* _PROBLEM DETAILS_
From the listing below, copy out every line where the word "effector" appears.
═══ GIVEN MATERIAL
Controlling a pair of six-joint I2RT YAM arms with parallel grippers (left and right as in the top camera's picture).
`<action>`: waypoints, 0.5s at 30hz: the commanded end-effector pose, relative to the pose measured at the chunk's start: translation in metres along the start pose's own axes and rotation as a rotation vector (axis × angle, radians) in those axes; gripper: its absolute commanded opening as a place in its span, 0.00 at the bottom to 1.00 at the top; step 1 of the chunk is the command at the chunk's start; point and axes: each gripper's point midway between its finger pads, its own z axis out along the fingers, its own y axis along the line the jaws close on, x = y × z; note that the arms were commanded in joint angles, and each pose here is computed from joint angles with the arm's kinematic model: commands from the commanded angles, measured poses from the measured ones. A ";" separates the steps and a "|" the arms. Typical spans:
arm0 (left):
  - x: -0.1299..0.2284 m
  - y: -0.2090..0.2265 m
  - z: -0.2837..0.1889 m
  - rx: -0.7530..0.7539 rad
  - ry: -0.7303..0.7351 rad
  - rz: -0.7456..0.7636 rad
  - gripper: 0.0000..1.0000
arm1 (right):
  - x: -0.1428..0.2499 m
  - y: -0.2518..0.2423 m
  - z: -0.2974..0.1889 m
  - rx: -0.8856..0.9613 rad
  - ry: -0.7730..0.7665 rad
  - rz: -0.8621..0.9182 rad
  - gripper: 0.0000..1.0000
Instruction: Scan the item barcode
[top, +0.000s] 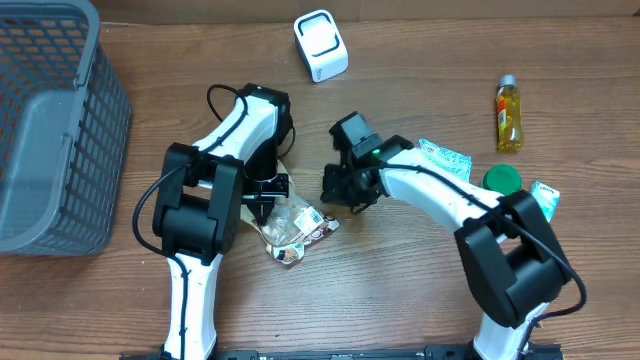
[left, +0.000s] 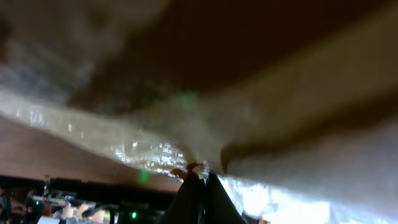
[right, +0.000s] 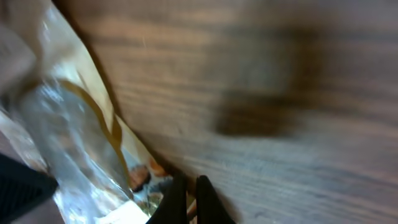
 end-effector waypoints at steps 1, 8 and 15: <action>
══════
* _OUTPUT OF THE EXERCISE_
`<action>`: waypoints, 0.5s at 30hz: the commanded end-effector pose, relative to the pose measured at the chunk's start: translation in metres along the start pose's own axes and rotation as a rotation vector (axis × angle, radians) in those axes; gripper: its absolute commanded opening as a place in its span, 0.00 at the bottom to 1.00 at the top; step 1 of the chunk is the command at the chunk's start; point and axes: each gripper's point midway between its finger pads, its own z axis out along the fingers, its own y axis along the line the jaws close on, x = y × z; note that the arms were commanded in joint angles, and each pose here is computed from joint angles with the arm's kinematic model: commands from the commanded angles, measured poses from the measured ones. A ";" separates the steps and a "|" the arms. Typical spans:
 end-effector waypoints at steps 1, 8 and 15: <action>

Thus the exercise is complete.